## Task instructions
A word-for-word copy of the listing, free of images, is the expected answer.

Start of Recorded data

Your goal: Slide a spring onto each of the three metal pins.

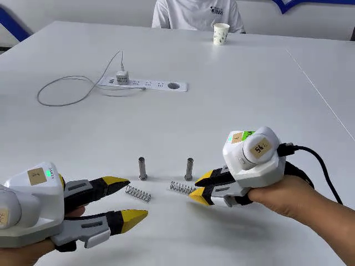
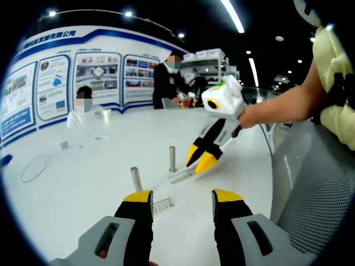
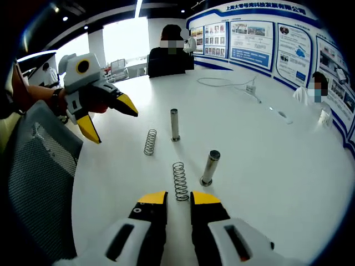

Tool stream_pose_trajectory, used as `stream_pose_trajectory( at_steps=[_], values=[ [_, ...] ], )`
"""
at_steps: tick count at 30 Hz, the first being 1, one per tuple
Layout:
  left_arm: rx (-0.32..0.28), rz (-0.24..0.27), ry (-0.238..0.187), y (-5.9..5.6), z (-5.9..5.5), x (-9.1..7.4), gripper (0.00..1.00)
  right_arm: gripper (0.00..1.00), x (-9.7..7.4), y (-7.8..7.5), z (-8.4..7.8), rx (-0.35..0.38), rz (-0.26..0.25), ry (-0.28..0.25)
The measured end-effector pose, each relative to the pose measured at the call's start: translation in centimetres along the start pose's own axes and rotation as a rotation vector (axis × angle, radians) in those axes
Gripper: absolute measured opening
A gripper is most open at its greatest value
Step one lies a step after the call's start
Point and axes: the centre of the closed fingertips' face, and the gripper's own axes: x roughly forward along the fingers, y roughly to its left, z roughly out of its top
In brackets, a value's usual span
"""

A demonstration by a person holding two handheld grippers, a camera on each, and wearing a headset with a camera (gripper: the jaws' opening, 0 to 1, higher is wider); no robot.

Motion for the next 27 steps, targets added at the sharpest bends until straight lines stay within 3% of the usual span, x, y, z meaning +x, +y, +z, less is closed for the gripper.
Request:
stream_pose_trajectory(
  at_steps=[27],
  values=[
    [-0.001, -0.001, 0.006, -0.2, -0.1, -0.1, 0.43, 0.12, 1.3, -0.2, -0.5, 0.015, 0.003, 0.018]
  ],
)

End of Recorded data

## Worked solution
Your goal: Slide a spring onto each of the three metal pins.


Tool stream_pose_trajectory, used as `stream_pose_trajectory( at_steps=[_], values=[ [_, ...] ], )`
"""
at_steps: tick count at 30 Hz, the first being 1, one per tuple
Layout:
  left_arm: rx (-0.32..0.28), rz (-0.24..0.27), ry (-0.238..0.187), y (-5.9..5.6), z (-5.9..5.5), x (-9.1..7.4), gripper (0.00..1.00)
  right_arm: gripper (0.00..1.00), x (-9.7..7.4), y (-7.8..7.5), z (-8.4..7.8), rx (-0.35..0.38), rz (-0.26..0.25), ry (-0.28..0.25)
The measured end-effector pose, each relative to the pose measured at the call's start: translation in centimetres along the start pose's own axes and rotation as a rotation vector (axis × angle, radians) in those axes
Gripper: absolute measured opening
A gripper is most open at its greatest value
Step one lies a step after the call's start
Point and axes: the centre of the closed fingertips' face, and the gripper's own axes: x roughly forward along the fingers, y roughly to its left, z roughly out of its top
In brackets, a value's usual span
"""

A demonstration by a person holding two handheld grippers, a camera on each, and wearing a headset with a camera (gripper: the jaws' opening, 0 to 1, higher is wider); no robot.

Motion for the next 27 steps, targets added at the sharpest bends until straight lines stay within 3% of the usual span, x, y, z meaning +x, +y, +z, less is closed for the gripper.
Request:
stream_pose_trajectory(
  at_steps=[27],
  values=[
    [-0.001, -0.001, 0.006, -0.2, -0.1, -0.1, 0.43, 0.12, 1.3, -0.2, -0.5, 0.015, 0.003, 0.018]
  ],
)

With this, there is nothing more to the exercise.